§ **Required work**: How many lines in the listing include the string "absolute"? Reply with the number alone.

== Data extract

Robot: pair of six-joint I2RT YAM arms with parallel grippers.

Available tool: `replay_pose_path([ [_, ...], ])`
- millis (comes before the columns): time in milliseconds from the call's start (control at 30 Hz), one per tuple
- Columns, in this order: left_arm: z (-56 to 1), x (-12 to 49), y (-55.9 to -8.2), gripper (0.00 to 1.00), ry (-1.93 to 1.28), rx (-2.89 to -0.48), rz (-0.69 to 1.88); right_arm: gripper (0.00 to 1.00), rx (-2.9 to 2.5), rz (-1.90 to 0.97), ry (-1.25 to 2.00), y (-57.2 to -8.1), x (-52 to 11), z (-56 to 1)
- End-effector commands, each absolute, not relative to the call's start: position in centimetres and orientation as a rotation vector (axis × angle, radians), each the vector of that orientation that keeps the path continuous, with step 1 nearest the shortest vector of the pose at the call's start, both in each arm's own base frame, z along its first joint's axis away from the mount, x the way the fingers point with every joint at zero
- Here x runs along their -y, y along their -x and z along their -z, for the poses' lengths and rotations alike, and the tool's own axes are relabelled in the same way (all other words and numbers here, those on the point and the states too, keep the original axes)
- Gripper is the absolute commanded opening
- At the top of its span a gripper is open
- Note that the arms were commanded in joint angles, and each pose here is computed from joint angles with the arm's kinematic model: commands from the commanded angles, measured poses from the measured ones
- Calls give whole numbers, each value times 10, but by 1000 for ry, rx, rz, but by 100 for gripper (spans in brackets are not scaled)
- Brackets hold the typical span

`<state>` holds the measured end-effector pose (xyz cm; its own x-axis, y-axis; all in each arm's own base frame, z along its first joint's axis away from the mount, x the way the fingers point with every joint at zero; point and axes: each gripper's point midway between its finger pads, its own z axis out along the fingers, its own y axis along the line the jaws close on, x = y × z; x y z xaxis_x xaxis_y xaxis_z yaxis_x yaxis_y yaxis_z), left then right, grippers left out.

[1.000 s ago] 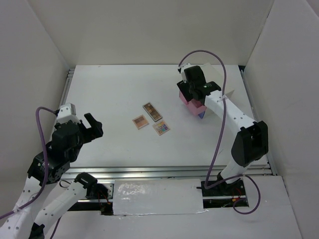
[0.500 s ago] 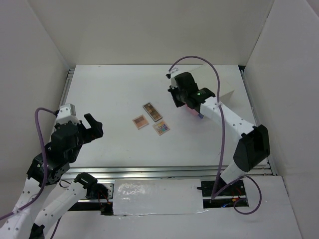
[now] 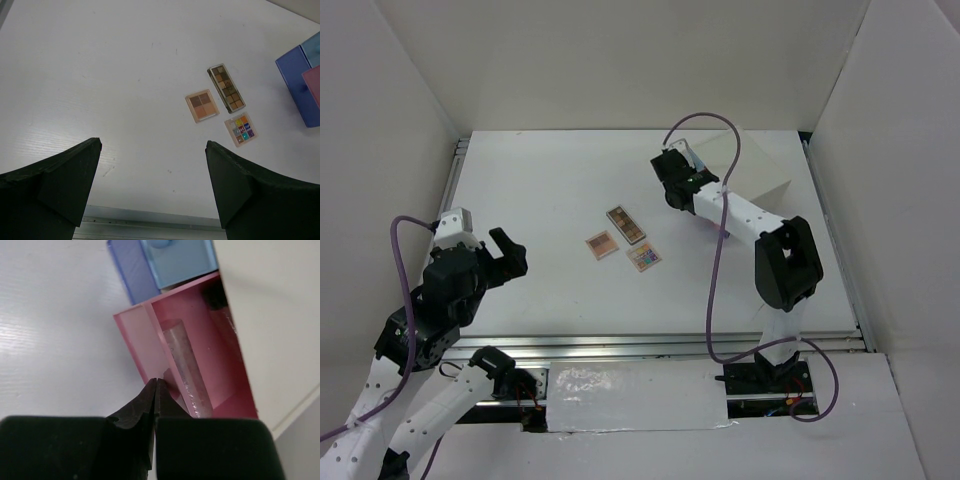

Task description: Organize the makeup

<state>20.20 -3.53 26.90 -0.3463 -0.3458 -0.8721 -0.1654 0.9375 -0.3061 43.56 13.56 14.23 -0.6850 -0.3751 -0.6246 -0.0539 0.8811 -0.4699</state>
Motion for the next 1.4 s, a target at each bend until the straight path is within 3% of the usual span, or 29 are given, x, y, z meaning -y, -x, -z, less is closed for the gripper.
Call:
replay_pose_path([
  [0, -277, 38, -206, 99, 341, -1902, 206, 0, -2192, 668, 164, -445, -107, -179],
  [600, -274, 40, -208, 99, 337, -1918, 197, 0, -2186, 717, 84, -468, -63, -192],
  [700, -273, 40, -209, 99, 337, -1923, 192, 0, -2215, 590, 100, -464, -81, -200],
  [800, -273, 39, -210, 99, 351, -1920, 191, 1, -2224, 253, 165, -447, -135, -221],
  [867, -271, 45, -212, 99, 366, -1935, 222, 9, -2156, 29, 194, -425, -167, -261],
  [933, -268, 61, -217, 99, 371, -1956, 305, 35, -2047, -262, 201, -391, -194, -311],
  [967, -274, 81, -223, 99, 378, -1941, 436, 61, -2040, -322, 191, -377, -195, -310],
  [1033, -258, 113, -235, 99, 347, -1980, 576, 89, -1855, -475, 77, -343, -184, -369],
  [1067, -257, 132, -241, 99, 349, -1974, 682, 99, -1855, -482, 40, -333, -176, -358],
  [1133, -250, 181, -263, 99, 261, -1954, 919, 100, -1712, -568, -62, -299, -155, -395],
  [1233, -250, 240, -293, 99, 238, -1908, 1201, 100, -1681, -669, -96, -264, -147, -388],
  [1333, -243, 294, -327, 99, 220, -1883, 1279, 100, -1658, -761, -130, -240, -142, -378],
  [1367, -270, 312, -341, 99, 192, -1821, 1303, 100, -1603, -809, -141, -227, -138, -387],
])
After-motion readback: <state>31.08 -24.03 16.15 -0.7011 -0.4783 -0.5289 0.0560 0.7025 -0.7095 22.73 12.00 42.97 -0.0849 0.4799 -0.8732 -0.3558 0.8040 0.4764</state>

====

§ **Response to this task**: 2